▶ **DATA PROVIDED**:
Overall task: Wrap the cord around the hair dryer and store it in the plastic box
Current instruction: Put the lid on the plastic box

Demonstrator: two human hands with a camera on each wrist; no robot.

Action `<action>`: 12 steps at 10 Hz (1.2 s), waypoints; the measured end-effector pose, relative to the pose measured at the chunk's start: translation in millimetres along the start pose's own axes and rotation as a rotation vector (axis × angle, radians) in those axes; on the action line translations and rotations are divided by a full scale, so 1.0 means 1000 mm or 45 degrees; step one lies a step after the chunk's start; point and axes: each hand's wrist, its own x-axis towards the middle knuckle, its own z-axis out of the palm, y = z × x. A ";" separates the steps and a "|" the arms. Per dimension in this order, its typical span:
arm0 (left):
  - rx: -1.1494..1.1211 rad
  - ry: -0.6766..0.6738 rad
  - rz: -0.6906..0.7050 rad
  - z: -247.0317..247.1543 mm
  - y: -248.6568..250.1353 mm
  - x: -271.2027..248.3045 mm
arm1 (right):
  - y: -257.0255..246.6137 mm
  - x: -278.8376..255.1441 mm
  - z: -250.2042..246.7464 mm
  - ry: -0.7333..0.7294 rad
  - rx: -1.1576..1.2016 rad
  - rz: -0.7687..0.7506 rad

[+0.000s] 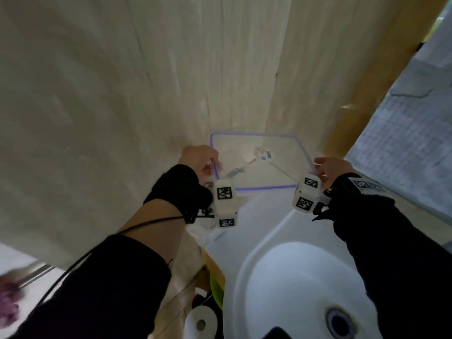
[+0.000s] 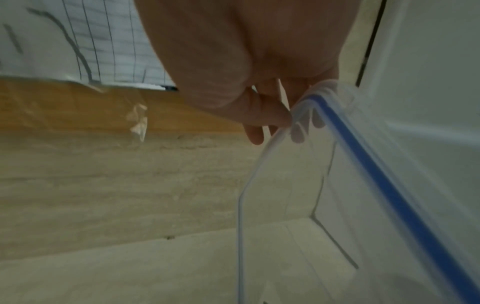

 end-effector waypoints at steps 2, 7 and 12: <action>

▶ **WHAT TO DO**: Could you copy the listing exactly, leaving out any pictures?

▶ **YOUR RESPONSE**:
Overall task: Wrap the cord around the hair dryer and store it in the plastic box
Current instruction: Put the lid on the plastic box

Demonstrator: two human hands with a camera on each wrist; no robot.

Action `<action>`: 12 steps at 10 Hz (1.2 s), waypoints; the measured end-effector pose, relative to the pose measured at the chunk's start: translation in millimetres along the start pose's own axes and rotation as a rotation vector (axis × angle, radians) in those axes; on the action line translations and rotations are divided by a full scale, so 1.0 means 1000 mm or 45 degrees; step one lies a step after the chunk's start; point and axes: each hand's wrist, its own x-axis towards the middle knuckle, its own z-axis out of the palm, y = z × x. A ";" separates the steps and a "|" the arms. Per dimension in this order, its typical span:
arm0 (left):
  - rx: -1.1494..1.1211 rad
  - ry: -0.6766..0.6738 rad
  - rz: -0.6906..0.7050 rad
  - z: -247.0317..247.1543 mm
  - y: -248.6568..250.1353 mm
  - x: -271.2027..248.3045 mm
arm1 (right):
  - y: -257.0255..246.6137 mm
  - x: -278.8376..255.1441 mm
  - z: -250.2042..246.7464 mm
  - ry: -0.7333..0.7294 rad
  - rx: -1.1576..1.2016 rad
  - rz: -0.7687..0.7506 rad

[+0.000s] 
[+0.000s] 

 end-effector waypoints at steps 2, 7 and 12: <action>

The output is complete, and nothing more is needed.